Station III - Because anything is thrown to a victim in the water is at the mercy of wind, wave, current and the rescuer’s lack of coordination in a stress situation, these devices must be practiced with as much as possible. Briefly describe and demonstrate each item to be used. Then permit each person to practice throwing each item multiple times, being sure that each person practices with each item. For safety sake, don’t have people in the water during this practice session. Note that this session can get out of hand if close watch isn’t kept on the group and its activity. Maintain firm control over the group and permit NO HORSEPLAY! A serious attitude by the instructor combined with a firm hand will go a long way in establishing the tone for this session.

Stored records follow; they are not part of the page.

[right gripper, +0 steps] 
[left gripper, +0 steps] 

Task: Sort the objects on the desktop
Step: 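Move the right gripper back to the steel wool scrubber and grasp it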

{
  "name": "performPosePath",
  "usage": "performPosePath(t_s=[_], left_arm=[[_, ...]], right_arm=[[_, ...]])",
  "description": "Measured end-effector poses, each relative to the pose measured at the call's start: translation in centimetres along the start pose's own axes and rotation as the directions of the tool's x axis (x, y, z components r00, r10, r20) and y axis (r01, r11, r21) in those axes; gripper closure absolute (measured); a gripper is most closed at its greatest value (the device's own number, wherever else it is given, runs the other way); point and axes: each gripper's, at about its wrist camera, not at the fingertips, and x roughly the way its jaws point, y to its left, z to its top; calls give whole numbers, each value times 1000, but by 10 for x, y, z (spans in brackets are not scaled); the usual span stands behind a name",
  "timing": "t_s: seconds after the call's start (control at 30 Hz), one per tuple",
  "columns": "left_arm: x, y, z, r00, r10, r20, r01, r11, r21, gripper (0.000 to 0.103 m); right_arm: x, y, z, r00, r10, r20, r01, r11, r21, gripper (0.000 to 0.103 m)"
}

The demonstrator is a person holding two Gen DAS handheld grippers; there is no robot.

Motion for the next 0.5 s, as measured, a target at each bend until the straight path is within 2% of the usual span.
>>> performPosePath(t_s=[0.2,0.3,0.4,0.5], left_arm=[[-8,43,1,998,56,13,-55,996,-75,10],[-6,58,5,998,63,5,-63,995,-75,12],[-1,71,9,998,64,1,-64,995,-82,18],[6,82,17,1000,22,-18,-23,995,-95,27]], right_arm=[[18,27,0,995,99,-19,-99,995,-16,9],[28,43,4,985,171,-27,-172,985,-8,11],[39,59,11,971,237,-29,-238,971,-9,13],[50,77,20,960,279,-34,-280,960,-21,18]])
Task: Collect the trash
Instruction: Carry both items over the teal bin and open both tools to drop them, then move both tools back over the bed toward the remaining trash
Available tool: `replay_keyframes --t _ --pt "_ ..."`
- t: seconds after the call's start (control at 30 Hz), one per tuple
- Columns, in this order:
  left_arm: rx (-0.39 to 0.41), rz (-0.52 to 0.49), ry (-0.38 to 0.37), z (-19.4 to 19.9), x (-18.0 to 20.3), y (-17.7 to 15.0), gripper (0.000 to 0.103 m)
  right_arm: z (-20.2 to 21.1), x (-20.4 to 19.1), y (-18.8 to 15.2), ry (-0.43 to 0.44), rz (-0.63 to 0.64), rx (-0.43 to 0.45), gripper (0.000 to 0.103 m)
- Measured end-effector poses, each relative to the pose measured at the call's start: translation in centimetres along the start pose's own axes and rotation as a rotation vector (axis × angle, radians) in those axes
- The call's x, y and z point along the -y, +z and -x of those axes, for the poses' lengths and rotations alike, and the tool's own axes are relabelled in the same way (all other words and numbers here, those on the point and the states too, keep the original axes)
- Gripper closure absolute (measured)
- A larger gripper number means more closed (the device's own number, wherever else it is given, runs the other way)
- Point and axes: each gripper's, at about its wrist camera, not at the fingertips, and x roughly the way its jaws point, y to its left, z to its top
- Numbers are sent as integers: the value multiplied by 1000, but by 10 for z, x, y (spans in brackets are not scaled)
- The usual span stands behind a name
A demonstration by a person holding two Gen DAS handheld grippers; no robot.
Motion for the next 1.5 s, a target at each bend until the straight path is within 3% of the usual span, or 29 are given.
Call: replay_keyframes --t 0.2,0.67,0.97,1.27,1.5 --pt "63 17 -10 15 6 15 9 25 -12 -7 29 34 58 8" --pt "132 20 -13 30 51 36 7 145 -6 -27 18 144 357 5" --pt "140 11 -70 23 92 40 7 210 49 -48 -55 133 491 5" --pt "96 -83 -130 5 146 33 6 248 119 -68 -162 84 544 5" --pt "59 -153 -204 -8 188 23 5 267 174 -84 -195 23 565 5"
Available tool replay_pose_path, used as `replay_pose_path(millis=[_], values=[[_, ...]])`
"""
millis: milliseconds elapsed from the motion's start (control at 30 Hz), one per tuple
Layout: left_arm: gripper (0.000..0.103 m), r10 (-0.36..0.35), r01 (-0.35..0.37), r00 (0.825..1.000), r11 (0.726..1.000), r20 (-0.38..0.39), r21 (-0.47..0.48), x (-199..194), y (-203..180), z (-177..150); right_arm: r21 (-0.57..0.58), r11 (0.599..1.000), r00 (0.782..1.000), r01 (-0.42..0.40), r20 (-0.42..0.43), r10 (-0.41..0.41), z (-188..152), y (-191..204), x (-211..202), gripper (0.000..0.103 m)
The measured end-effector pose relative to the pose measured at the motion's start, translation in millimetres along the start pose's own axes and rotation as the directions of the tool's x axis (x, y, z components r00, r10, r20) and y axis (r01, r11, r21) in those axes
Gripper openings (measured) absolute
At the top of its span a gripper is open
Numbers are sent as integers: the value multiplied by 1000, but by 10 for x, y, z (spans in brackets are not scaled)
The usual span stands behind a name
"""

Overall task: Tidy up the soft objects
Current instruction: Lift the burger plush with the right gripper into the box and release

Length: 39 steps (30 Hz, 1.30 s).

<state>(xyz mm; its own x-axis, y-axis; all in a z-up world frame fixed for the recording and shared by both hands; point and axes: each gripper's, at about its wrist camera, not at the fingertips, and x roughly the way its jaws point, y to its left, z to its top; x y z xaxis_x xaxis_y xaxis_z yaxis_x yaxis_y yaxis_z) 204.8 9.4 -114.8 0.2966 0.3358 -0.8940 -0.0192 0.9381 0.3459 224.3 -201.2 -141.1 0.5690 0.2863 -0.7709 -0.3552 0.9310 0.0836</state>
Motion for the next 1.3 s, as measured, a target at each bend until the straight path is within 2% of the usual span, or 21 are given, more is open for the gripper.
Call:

Station IV - In this session, the students should enter the water and try the PFDs in the situation in which they are designed to be used. Begin the session by showing how to select, fit and adjust the PFD. Next show how to enter the water with a PFD on. Since this is shallow water (approximately four feet deep) it will be easy for all to get into the water and try the PFD by simply lifting their feet. Non swimmers may have to be coaxed, but don’t force them into the water if they don’t wish to go. You will find that nearly all will try practicing with the device in the water. If more than one type of device is available, try to get every person to try all devices in the water. CAUTION: Type IV devices (seat cushions, ring buoys, etc.) are NOT designed to be worn. DO NOT teach any form of wearing a Type IV device. It is designed to be a throwable device and a temporary flotation aid until self-rescue or assistance is successful. In fact it might be a good idea to relegate the Type IV devices to Station 3.
As with station 3, this session can also get out of hand. Keep a close watch on the activities of the entire group. Curtail horseplay and keep the group close together to maintain control.